9月4日 6:25

 新学期が始まり、最初の月曜日を迎えた。いよいよ二学期も本格化してくるため、朝も早くなる。


 もっとも、夏休みの大半で早朝から練習していたのである。陽人が学校に向かう時間はここ数日と全く変わらない。


 いつものように6時に起床し、朝食を食べようと下に降りようとしたところで。



「ふざけんじゃないわよ!」


 結菜の部屋から怒声が聞こえてきた。


「どうしたんだ?」


 廊下を歩きながら問いかけると、ドア越しに返事が返ってくる。


「サッカー編集者Aの動画、見た!?」

「……そもそも、そんな編集者自体知らないのだが?」


 動画コンテンツの盛んな現代、サッカーについても様々な投稿者がいるということは知っている。


 しかし、日々チーム練習なり、まとめ方などを考えている陽人には海外リーグの観戦以外に費やす時間はほとんどない。


「おまえも受験生なんだから、あまりそういうものは見ない方が」

「余計なお世話よ」

「はいはい」


 不機嫌な妹の言葉に、陽人は首を亀のようにすくめた。


「この人、アマサッカー界の通だって言っていて、昨日の県内予選の抽選についての動画もあるのよ。それで見ていたけど、高踏のことをどう言っていると思う?」

「知るわけがないだろ」


 そもそもその人物のコンテンツを見たことがないから、何を言うのか予想のしようがない。とはいえ、結菜の荒れっぷりを見る限り、かなり酷いことを言ったのだろう。


「『高踏高校は名将藤沖先生を呼ぶ予定でしたが、残念な事故で合流ができていません。総体予選、リーグ戦を欠場しており、今年は活動すらできていません。正直、地域予選を勝ち抜いただけでも奇跡といっていいでしょう。竜山院が余裕で勝つでしょうね』って言っているのよ! 練習も試合も見ていないくせに勝手なことを言うな!」

「まあ、全校の練習を見る余裕なんてないんじゃないか?」

「それなら見てないから分からんって言えばいいでしょ」


 結菜には取り付く島がない。陽人は苦笑する。


 陽人本人としては、どちらかというと有難いと思う話であった。


 もちろん、弱いと言われて楽しいわけはない。


 ただ、状況が状況であるので「高踏は実は強いかもしれません」と期待を煽られても困る。「高踏は弱いですね、ダメですよ」くらいが、陽人にとってはちょうどいい。


「ちなみに鉢花はどうなんだ?」

「……うーん? じゃ、食堂で見る?」



 3分後、二人は食堂のテーブルに端末を置き、コーヒーを飲みながら四強に対しての評価を見る。


 アマサッカー界の通を自称している以上、さすがにこのあたりの高校については調べているのだろう。


『鉢花高校は、第四シードではありますが、Jチームへの内定が決まっている塚本裕紀人を筆頭に、石島剛士、木原翔太、田中侑平を擁する強力な中盤を擁しています。今年の県1部では圧倒的な成績でトップを走っており、14年ぶりの選手権も夢ではありません。準決勝の深戸学院戦が楽しみですね』

「あれ、1部トップということは深戸や鳴峰館より上なのか」

「その二校と珊内実業はプリンスリーグだから」

「あ、そうか」


 県内の高校サッカー部の序列としては、県1部、県2部、県3部、県4部が三つ存在しており、その下に地域リーグが存在している。高校だけなら、それだけの数はないが、有力校は部員を多く抱えているため、BチームやCチームも参加できるようになっている。

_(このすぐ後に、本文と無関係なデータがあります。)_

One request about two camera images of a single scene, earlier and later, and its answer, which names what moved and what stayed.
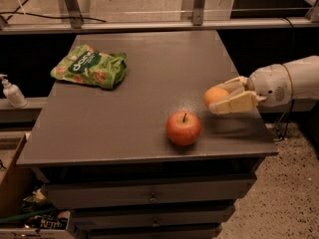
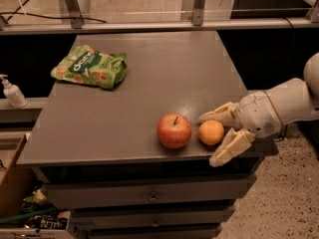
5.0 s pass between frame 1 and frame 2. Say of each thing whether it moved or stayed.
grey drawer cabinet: stayed
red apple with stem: moved
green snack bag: stayed
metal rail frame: stayed
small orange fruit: moved
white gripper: moved
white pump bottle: stayed

 これらのリーグの上に、東海地方の最有力チームが集うプリンスリーグがある。四強の上位三校と地元Jチームの下部組織がプリンスリーグに参加している。


「プリンスリーグともなると、縁のない世界だな……」

「そうねぇ」


 こればかりは結菜も反対しようがない。



 今年、県リーグにすら参加していなかった高踏は、来年、地域二部からのスタートとなる。毎年昇格したとしても、自分達の代では県4部に行くのがやっとである。仮に結菜が高踏に入学して昇格したとしても、3部。


 プリンスリーグに行くには更に3回昇格する必要がある。


「少なくとも県2部くらいにはいてしかるべきなのよねぇ。来年高木北とか漆原工業と試合しても申し訳ないけど時間の無駄って感じだし」



「それはそれとして」


 動画の中で語られる鉢花高校は4-4-2というオーソドックスな布陣からサイド攻撃を仕掛けてくるチームのようだ。監督歴40年の沢渡幸一が指揮し、中盤が強力となれば隙は少なそうだ。


「だからといって、俺が相手の弱点を狙ってどうこうやっても仕方ないだろう。向こうは監督歴40年、俺は4ケ月ちょっとだ。小細工しても仕方ない。とにかく思い切っていくしかない」

「竜山院はどうするの?」

「とにかく、この1か月で伸ばしていくしかない。個々人が1か月で見違えるようになることはないと思うけど、戦術面はまだまだ伸びるはずだ。どんな選手でもボールを保持できるのは1分半程度。持っていない88分半の動きを磨いていけば、三人と耀太抜きでも竜山院に勝てるようになるはずだ」


 話をしているうちに、陽人は決心がついてきた。


 やはり、竜山院相手には瑞江、立神、陸平、園口は起用しない方が良いだろう。


 その四人を起用しなければ勝てないのであれば、結局鉢花との差も果てしないということになる。鉢花と試合をしたとしても、記念試合以上の意味を持たない。



 ただし、最後まで起用する選手に迷っているフリをした方が良いだろうとも思った。


 全員に危機感を持ってもらうために。